> **Prompt**
Output every line of the material exactly.

::: Collected material

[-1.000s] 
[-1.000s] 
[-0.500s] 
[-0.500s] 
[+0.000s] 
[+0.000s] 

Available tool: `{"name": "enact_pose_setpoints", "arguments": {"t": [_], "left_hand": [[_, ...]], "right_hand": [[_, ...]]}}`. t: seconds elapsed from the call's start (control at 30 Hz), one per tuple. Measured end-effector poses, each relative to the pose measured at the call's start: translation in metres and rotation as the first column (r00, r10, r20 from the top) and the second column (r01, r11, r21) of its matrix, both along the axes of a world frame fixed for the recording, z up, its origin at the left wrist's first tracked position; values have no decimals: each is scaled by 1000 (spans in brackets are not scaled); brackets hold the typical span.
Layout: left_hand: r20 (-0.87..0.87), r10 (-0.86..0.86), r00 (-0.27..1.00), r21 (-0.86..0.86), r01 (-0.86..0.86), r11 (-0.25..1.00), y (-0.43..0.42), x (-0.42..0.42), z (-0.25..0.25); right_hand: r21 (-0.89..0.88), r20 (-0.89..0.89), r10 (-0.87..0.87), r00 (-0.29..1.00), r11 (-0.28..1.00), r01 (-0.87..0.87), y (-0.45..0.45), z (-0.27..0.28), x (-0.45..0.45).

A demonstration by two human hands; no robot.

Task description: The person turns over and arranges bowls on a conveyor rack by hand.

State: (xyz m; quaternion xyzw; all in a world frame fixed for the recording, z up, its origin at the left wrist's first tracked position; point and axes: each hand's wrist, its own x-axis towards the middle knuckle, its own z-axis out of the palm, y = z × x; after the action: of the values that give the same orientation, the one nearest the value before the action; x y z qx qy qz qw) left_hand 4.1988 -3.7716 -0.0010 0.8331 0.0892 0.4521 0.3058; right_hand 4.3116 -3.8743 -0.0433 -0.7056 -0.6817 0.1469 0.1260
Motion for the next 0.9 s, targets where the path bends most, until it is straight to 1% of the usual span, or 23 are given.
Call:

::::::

> **Task result**
[-1.000s] 
[-1.000s] 
[-0.500s] 
[-0.500s] 
[+0.000s] 
[+0.000s] 

Available tool: `{"name": "enact_pose_setpoints", "arguments": {"t": [_], "left_hand": [[_, ...]], "right_hand": [[_, ...]]}}`. t: seconds elapsed from the call's start (control at 30 Hz), one per tuple. Measured end-effector poses, each relative to the pose measured at the call's start: translation in metres and rotation as the first column (r00, r10, r20 from the top) and the second column (r01, r11, r21) of its matrix, both along the axes of a world frame fixed for the recording, z up, its origin at the left wrist's first tracked position; values have no decimals: each is scaled by 1000 (spans in brackets are not scaled); brackets hold the typical span.
Layout: left_hand: r20 (-0.87..0.87), r10 (-0.86..0.86), r00 (-0.27..1.00), r21 (-0.86..0.86), r01 (-0.86..0.86), r11 (-0.25..1.00), y (-0.43..0.42), x (-0.42..0.42), z (-0.25..0.25); right_hand: r21 (-0.89..0.88), r20 (-0.89..0.89), r10 (-0.87..0.87), r00 (-0.29..1.00), r11 (-0.28..1.00), r01 (-0.87..0.87), y (-0.45..0.45), z (-0.27..0.28), x (-0.45..0.45).

A demonstration by two human hands; no robot.

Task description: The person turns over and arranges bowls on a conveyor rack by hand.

State: (xyz m; quaternion xyzw; all in a world frame fixed for the recording, z up, its origin at the left wrist's first tracked position; point and axes: each hand's wrist, its own x-axis towards the middle knuckle, its own z-axis out of the palm, y = z × x; after the action: of the values that give the same orientation, the one nearest the value before the action; x y z qx qy qz qw) left_hand 4.1988 -3.7716 -0.0010 0.8331 0.0892 0.4521 0.3058; right_hand 4.3116 -3.8743 -0.0433 -0.7056 -0.6817 0.1469 0.1260
Motion for the next 0.9 s, targets where the path bends most, until it is straight to 1% of the usual span, or 23 are given.
Call:

What the exercise asked for is now done.